Há vidas que desafiam qualquer categoria. A de Balduíno IV de Jerusalém é uma delas. Coroado aos treze anos, leproso desde os nove, cego e paralítico no fim, governou o reino mais ameaçado da Cristandade durante mais de uma década com uma lucidez e uma coragem que nenhum dos seus contemporâneos saudáveis foi capaz de igualar.
A dinastia: cinco reis chamados Balduíno
Quando Godofredo de Bulhão conquistou Jerusalém em julho de 1099 à frente da Primeira Cruzada, recusou o título de rei da Cidade Santa. Foi o seu irmão Balduíno de Bolonha que, sem tais escrúpulos, se coroou Balduíno I no ano 1100, fundando assim a dinastia que governaria o Reino de Jerusalém durante quase um século.
Uma criança, um diagnóstico, um destino
Balduíno IV nasceu em 1161, filho do rei Amalrico I e de Inês de Courtenay. Era uma criança desperta, inteligente e fisicamente dotada — o seu tutor, o historiador Guilherme de Tiro, descreveu-o como um aluno excecionalmente brilhante. Foi precisamente Guilherme quem descobriu, quando Balduíno tinha cerca de nove anos, que a criança não sentia dor quando se lhe beliscava o braço direito. Os médicos não tardaram a confirmar o diagnóstico: lepra.
Montgisard, 1177: o milagre no deserto
A 25 de novembro de 1177, Saladino avançava para norte com um exército de vinte e cinco mil homens, convicto de que o reino cristão estava indefeso. Balduíno IV tinha dezasseis anos, o corpo já marcado pela lepra, e contava com menos de quinhentos cavaleiros e alguns milhares de infantaria. O que sucedeu na batalha de Montgisard é um dos episódios mais extraordinários das Guerras das Cruzadas. O jovem rei leproso, que mal conseguia segurar as rédeas com as mãos enfaixadas, liderou pessoalmente a carga. Saladino teve de fugir a cavalo deixando os seus mortos no campo. Perdeu mais de oito mil homens.
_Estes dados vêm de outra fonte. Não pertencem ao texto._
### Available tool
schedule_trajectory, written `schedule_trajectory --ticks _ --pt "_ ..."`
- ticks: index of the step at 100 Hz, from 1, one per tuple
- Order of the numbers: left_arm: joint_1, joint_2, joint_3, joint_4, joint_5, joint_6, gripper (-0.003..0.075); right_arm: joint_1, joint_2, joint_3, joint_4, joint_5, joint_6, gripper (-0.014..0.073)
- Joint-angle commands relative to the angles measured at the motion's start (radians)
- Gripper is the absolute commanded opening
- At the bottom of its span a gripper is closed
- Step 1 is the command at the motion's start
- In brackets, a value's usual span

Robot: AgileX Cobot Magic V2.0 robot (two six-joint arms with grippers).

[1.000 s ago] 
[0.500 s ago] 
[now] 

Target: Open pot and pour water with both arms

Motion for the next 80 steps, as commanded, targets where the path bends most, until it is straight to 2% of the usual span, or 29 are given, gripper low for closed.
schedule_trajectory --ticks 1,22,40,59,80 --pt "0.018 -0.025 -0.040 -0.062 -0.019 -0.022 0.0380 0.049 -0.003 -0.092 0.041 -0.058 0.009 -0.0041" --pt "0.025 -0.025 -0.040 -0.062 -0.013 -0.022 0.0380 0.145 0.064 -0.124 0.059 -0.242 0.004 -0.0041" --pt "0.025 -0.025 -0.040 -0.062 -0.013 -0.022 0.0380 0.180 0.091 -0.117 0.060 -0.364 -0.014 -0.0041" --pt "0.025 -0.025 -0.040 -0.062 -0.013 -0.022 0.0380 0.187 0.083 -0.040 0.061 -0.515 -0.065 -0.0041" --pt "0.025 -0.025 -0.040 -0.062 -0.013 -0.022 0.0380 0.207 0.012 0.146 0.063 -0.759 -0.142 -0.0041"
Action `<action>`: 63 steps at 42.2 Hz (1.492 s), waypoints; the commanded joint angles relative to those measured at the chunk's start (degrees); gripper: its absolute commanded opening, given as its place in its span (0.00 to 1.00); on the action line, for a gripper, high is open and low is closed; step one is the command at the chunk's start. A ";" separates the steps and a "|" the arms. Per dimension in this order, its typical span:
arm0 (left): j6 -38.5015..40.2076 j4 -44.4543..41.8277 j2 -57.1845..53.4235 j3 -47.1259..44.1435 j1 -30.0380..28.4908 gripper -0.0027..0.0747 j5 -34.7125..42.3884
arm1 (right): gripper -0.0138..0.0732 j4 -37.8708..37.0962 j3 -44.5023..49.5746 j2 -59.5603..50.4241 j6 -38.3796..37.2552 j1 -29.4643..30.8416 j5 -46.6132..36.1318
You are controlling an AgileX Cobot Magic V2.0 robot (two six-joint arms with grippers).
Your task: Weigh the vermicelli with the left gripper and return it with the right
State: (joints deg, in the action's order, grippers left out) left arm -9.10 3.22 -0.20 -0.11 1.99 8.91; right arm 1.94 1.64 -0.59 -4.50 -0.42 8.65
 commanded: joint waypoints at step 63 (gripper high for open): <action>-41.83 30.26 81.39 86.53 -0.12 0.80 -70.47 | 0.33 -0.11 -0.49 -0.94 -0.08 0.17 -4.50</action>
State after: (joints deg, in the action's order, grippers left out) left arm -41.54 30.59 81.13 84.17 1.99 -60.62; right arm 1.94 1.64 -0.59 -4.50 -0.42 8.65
Governar com a morte por cima
O que torna Balduíno IV verdadeiramente único não é apenas a vitória de Montgisard. É a capacidade de governar com plena lucidez um reino em permanente estado de guerra, rodeado de nobres em conflito e cruzados recém-chegados da Europa que não compreendiam nada da política local — e tudo isso enquanto o seu corpo se desintegrava progressivamente.
Sibila, Guido de Lusinhã e o colapso
Balduíno IV morreu na primavera de 1185, com vinte e quatro anos, cego e consumido pela doença. O que havia defendido com o seu corpo destroçado durante mais de uma década foi perdido num único dia de verão, a 4 de julho de 1187, na batalha dos Cornos de Hattin, pela vaidade e incompetência de Guido de Lusinhã, o homem que a sua irmã Sibila havia escolhido como rei. Três meses depois, a 2 de outubro de 1187, Saladino entrou em Jerusalém. A lição que a história oferece é cruel e direta: por vezes, o homem mais doente da sala é o único que tem a cabeça clara.